▸ Task to complete:
Restate verbatim the span of lines below between the line with "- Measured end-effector" and the line with "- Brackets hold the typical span", including those two lines, and only that span.

Data excerpt START

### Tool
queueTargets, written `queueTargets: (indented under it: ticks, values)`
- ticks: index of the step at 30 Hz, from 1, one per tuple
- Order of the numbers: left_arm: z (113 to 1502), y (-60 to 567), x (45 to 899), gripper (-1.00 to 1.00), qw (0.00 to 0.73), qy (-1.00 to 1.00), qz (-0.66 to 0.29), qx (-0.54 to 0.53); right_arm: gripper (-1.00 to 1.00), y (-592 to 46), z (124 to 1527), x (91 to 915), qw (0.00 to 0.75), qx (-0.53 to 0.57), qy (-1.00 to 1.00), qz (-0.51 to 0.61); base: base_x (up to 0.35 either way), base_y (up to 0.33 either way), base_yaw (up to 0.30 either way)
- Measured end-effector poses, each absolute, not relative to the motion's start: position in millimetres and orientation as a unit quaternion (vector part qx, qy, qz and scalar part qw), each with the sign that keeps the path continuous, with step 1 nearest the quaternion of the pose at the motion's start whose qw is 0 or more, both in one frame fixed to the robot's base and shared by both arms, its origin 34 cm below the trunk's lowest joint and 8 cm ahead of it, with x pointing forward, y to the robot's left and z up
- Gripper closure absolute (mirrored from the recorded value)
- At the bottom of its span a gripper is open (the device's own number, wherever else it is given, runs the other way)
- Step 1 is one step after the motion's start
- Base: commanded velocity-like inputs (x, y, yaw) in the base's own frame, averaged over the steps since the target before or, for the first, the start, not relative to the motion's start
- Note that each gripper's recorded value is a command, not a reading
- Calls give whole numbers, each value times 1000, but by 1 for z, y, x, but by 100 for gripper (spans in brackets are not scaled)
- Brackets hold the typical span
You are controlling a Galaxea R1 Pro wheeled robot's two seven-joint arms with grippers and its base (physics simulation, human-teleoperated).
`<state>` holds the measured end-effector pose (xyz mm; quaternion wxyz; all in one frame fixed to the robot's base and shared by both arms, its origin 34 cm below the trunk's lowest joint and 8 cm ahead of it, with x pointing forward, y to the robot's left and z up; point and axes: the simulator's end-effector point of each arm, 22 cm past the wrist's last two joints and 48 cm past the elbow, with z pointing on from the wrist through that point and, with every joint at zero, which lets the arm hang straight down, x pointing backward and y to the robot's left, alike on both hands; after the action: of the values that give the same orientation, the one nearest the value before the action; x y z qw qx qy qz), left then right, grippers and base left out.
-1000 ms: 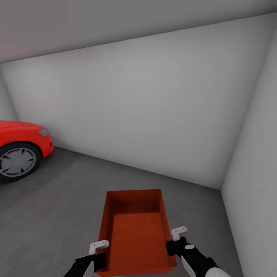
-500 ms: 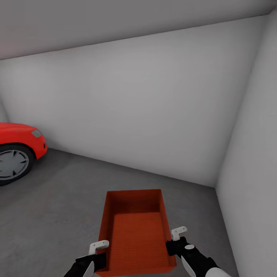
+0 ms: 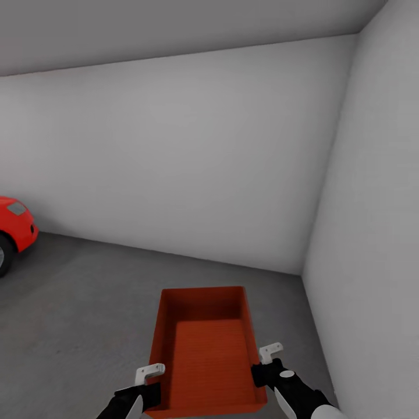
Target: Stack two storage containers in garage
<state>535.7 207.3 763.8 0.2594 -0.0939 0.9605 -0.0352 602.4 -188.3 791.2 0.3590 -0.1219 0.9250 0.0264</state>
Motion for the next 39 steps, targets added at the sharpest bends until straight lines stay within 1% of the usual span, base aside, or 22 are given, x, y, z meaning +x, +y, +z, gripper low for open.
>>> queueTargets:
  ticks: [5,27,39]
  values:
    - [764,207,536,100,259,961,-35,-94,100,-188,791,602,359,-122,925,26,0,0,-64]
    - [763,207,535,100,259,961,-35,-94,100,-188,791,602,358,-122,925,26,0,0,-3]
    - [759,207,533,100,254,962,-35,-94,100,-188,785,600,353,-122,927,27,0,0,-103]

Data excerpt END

▸ Response box:
- Measured end-effector poses, each absolute, not relative to the motion's start: position in millimetres and orientation as a unit quaternion (vector part qx, qy, qz and scalar part qw), each with the sign that keeps the path continuous, with step 1 nearest the quaternion of the pose at the motion's start whose qw is 0 or more, both in one frame fixed to the robot's base and shared by both arms, its origin 34 cm below the trunk's lowest joint and 8 cm ahead of it, with x pointing forward, y to the robot's left and z up
- Gripper closure absolute (mirrored from the recorded value)
- At the bottom of its span a gripper is open (the device's own number, wherever else it is given, runs the other way)
- Step 1 is one step after the motion's start
- Base: commanded velocity-like inputs (x, y, yaw) in the base's own frame, averaged over the steps since the target before or, for the first, the start, not relative to the motion's start
- Note that each gripper's recorded value is a command, not a reading
- Calls give whole numbers, each value times 1000, but by 1 for z, y, x, but by 100 for gripper (spans in brackets are not scaled)
- Brackets hold the typical span

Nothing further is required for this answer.